# [Task description]
Would you count the lines of the listing that carry the word "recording"? Give only the resulting number.

(Dataset section Opens)

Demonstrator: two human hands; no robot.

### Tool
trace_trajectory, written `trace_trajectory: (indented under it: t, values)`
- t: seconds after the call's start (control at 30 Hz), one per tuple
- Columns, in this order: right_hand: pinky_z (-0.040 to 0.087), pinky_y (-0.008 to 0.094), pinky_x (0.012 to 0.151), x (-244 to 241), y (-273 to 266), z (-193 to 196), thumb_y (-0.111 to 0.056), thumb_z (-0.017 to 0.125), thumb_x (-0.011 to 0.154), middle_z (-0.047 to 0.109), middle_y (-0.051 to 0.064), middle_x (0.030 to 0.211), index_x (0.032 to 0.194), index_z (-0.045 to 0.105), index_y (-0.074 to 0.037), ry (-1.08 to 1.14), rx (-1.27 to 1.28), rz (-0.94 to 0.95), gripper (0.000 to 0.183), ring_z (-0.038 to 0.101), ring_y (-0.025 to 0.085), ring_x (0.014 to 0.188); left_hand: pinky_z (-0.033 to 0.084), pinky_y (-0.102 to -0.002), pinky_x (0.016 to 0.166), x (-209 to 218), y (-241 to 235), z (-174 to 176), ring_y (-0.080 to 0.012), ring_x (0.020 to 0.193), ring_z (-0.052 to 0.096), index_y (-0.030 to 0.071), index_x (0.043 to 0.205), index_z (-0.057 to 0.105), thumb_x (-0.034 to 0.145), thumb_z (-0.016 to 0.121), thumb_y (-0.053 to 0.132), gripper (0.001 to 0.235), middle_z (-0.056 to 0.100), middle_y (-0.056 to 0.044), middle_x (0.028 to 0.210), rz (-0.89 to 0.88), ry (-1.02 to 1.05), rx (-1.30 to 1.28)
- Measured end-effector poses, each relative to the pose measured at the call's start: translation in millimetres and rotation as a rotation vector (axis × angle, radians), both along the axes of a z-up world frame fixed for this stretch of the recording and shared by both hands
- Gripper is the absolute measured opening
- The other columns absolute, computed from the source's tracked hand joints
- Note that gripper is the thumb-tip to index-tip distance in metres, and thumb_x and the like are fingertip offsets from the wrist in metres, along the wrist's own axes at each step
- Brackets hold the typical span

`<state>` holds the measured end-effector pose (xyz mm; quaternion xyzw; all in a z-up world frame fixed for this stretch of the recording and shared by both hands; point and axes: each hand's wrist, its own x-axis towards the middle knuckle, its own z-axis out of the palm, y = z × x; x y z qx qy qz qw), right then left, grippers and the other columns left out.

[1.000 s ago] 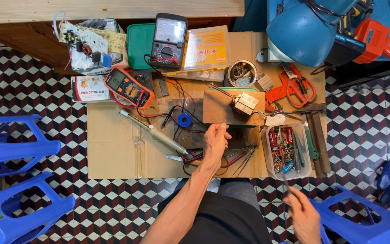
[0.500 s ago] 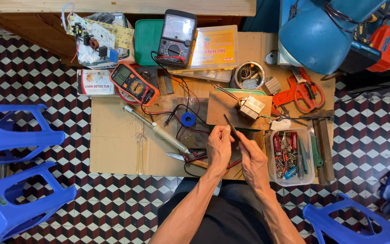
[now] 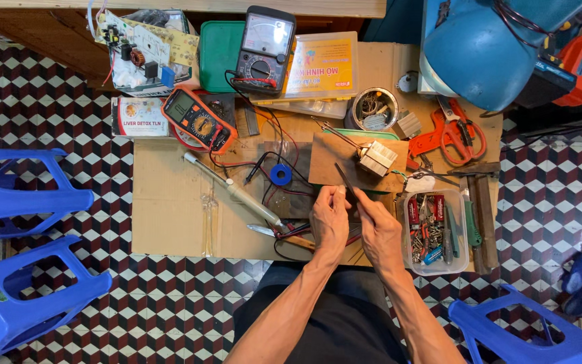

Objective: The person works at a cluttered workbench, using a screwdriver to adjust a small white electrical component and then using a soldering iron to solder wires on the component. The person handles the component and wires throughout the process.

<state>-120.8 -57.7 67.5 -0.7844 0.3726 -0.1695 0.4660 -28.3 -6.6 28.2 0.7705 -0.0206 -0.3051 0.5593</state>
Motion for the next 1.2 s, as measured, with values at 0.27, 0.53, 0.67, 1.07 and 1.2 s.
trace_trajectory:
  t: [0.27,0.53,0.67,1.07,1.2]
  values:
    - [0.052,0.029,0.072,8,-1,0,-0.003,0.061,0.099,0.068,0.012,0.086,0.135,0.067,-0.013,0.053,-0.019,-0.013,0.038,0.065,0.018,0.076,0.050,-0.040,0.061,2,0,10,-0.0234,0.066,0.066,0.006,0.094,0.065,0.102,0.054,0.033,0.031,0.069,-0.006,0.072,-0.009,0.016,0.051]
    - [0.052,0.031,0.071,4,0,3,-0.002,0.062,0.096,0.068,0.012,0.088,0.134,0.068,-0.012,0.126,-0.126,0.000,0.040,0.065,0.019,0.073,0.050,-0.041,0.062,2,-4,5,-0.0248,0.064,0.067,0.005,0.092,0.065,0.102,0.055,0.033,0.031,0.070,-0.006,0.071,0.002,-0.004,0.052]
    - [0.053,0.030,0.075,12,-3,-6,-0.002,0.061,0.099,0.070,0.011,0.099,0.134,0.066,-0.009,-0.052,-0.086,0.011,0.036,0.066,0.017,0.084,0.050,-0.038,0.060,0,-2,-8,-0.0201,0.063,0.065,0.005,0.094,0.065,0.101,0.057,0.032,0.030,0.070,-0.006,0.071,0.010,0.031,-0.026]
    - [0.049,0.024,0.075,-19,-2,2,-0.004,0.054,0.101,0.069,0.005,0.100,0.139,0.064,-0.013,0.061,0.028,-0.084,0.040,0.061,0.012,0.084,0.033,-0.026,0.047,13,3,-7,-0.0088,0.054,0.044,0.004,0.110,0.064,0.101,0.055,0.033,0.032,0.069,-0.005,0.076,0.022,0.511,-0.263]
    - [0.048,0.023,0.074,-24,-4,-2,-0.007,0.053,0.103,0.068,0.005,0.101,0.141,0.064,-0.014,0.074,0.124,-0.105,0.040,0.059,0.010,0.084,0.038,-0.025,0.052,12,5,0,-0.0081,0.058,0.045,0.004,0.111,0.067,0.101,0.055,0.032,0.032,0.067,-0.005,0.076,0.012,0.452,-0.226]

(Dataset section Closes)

# [Exercise output]
2